I’m writing this to show you that false accusations, in the realm of evil, have their own dynamic.
It is solely a response to Beauty.
It is evil’s desperate attempt to take apart that Beauty. That power to transcend the surface of life and lift up for our benefit the holiness of God.
Beauty is too powerful for evil. It is too capable of drawing people to it.
So down it must go.
Do you remember the weapon that Jesus used on those false accusations?
He used Mercy.
Now it’s interesting to know (at least I think so) that Mercy is a choice.
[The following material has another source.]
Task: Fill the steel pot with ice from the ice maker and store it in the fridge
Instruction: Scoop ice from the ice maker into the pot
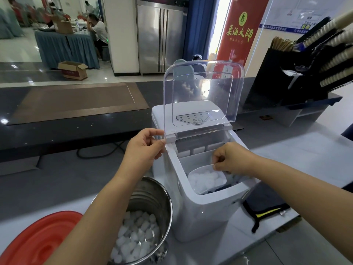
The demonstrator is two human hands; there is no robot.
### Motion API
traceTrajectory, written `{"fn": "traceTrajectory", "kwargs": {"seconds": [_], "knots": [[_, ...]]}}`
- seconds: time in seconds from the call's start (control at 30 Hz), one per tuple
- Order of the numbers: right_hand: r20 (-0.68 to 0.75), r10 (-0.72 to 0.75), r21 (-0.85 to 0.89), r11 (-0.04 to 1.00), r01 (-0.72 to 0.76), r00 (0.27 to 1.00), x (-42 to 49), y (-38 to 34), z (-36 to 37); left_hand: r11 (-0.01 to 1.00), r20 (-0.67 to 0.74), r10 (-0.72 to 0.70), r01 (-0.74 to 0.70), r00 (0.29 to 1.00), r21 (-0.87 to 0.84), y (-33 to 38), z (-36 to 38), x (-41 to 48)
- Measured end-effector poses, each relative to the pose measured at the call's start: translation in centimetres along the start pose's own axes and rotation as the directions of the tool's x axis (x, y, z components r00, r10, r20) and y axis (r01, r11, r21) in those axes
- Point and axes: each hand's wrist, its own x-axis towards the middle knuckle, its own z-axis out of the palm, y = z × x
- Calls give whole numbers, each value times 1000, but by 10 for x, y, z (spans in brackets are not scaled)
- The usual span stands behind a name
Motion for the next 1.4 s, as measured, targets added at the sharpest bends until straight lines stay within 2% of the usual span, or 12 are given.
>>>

It can be a divine choice. Or it can be a choice for anyone in authority who can bring real harm to someone below him who has committed a transgression.
Jesus is nailed to the cross and he speaks.
He addresses the thief hanging next to him.
He addresses his mother and his disciple.
He addresses God.
Forgive them, Father.
Jesus does not forgive us. Jesus petitions God, the Father, to do so.
Without our having to work for it.
Jesus prayed for us.
It was his attempt to have God take mercy on us.
In his heart, his bleeding heart; in his weakening mind; in his sorrowful soul, Jesus thinks of us being granted Mercy by God.
The Raven was sent out to stay in flight until it came to rest.
An arduous ordeal.
Jesus faced false accusations until he came to rest in his Father’s Kingdom.
Those that are sent out by God are expected to accomplish what he has sent them out to do.
And Jesus went beyond God’s expectations.
He faced his accusers, and he prayed for them.
That God would show them Mercy.
This is one of the meanings of the sacrifice of Jesus.
As Lent goes on, there will be more.